3. The climate crunch is dismantling ecosystems at every level. Extreme conditions events such as tropical storms and flooding are destroying habitats. Warmer temperatures are also irresolute the timing of natural events – such as the availability of insects and when birds hatch their eggs in spring. The distribution of species and their range is also changing.

iv. Many types of pollution are increasing. In marine environments, pollution from agricultural runoff (mainly nitrogen and phosphorus) practise huge damage to ecosystems. Agronomical runoff causes toxic algal blooms and fifty-fifty "dead zones" in the worst affected areas. Marine plastic pollution has increased tenfold since 1980, affecting at least 267 species.

5. Since the 17th century, invasive species have contributed to 40% of all known animal extinctions. Near i fifth of the World'due south surface is at risk of plant and animal invasions. Invasive species change the composition of ecosystems past outcompeting native species.

Hotspots for this expansion have included wildlife-rich grasslands in the "prairie pothole" region which stretches between Iowa, Dakota, Montana and southern Canada and is domicile to more than 50% of Due north American migratory waterfowl, as well as 96 species of songbird. This cropland expansion has wiped out nearly 138,000 nesting habitats for waterfowl, researchers estimate.

These grasslands are also a rich habitat for the monarch butterfly – a flagship species for pollinator conservation and a key indicator of overall insect biodiversity. More than 200m milkweed plants, the caterpillar'southward only nutrient source, were probably destroyed by cropland expansion, making it i of the leading causes for the monarch's national reject.

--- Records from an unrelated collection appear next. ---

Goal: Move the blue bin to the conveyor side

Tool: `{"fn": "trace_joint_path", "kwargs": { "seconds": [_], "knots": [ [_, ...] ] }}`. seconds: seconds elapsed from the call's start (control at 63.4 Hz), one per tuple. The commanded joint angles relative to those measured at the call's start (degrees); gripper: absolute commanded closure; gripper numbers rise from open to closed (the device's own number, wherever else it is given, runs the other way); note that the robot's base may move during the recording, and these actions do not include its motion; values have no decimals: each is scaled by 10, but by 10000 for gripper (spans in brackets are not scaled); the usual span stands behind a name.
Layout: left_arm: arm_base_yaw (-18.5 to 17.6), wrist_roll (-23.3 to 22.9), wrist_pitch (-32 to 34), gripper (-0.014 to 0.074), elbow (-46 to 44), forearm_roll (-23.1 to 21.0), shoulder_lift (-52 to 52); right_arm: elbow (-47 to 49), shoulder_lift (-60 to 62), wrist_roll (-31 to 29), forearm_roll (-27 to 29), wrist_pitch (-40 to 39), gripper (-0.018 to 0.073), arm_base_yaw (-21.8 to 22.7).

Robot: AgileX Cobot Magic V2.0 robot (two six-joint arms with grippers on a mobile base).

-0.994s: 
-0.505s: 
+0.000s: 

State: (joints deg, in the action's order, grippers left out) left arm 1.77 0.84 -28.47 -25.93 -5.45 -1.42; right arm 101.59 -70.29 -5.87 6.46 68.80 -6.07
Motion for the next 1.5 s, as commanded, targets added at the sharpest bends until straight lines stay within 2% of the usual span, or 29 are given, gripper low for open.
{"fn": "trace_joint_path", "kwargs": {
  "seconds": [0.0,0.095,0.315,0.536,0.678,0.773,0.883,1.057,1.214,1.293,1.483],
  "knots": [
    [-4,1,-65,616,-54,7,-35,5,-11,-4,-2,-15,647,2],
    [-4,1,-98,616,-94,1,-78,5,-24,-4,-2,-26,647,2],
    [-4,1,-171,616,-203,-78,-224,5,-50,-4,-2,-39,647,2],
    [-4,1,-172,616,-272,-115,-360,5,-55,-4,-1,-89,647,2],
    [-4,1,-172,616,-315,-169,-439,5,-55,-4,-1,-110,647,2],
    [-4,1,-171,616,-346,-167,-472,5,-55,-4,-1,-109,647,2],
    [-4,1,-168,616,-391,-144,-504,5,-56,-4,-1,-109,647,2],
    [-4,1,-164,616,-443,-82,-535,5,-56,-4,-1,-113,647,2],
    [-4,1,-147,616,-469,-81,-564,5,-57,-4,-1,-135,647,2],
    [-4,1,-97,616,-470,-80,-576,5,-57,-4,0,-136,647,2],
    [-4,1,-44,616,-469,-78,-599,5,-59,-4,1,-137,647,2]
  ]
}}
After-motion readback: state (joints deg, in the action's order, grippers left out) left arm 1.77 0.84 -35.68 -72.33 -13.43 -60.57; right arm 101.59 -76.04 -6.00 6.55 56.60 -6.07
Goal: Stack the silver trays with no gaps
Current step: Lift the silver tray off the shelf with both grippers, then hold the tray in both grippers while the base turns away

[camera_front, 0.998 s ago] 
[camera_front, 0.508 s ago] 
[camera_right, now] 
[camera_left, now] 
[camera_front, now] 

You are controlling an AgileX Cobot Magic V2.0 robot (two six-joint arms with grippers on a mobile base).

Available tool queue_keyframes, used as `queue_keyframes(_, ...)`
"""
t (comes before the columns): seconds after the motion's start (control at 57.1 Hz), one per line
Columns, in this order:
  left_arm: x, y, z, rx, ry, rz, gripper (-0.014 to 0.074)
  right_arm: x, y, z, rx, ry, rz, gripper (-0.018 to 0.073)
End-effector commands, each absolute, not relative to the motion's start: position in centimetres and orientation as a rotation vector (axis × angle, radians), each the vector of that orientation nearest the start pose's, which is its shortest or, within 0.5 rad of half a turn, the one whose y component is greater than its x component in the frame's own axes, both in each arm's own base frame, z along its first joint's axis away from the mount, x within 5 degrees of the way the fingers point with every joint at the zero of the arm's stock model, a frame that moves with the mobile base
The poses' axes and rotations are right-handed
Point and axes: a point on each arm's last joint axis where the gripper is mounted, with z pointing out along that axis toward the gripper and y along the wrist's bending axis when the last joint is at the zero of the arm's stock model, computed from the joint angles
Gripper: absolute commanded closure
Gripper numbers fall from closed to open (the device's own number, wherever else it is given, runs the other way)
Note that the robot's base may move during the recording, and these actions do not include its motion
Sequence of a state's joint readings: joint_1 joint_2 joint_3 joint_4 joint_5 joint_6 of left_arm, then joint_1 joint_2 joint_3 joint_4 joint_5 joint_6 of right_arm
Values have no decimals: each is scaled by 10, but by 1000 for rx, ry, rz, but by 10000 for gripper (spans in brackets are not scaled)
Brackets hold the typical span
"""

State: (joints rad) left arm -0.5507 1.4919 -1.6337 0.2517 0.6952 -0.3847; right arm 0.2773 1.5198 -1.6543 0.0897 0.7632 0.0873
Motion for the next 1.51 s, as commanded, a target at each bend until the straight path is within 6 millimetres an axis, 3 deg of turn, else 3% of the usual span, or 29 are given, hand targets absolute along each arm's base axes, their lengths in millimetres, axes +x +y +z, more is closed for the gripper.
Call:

The extent of conversion of grassland in the U.s.a. makes information technology a larger emission source than the devastation of the Brazilian Cerrado, according to enquiry from 2019. About 90% of emissions from grassland conversion comes from carbon lost in the soil, which is released when the grassland is ploughed upwards.

"The rate of clearing that we're seeing on these grasslands is on par with things similar tropical deforestation, only information technology oft receives far less attention," says Lark.

Food crop production globally has increased by about 300% since 1970, despite the negative environmental impacts.

Reducing food waste matter and eating less meat would aid cut the amount of land needed for farming, while researchers say improved direction of existing croplands and utilising what is already farmed equally best as possible would reduce further expansion.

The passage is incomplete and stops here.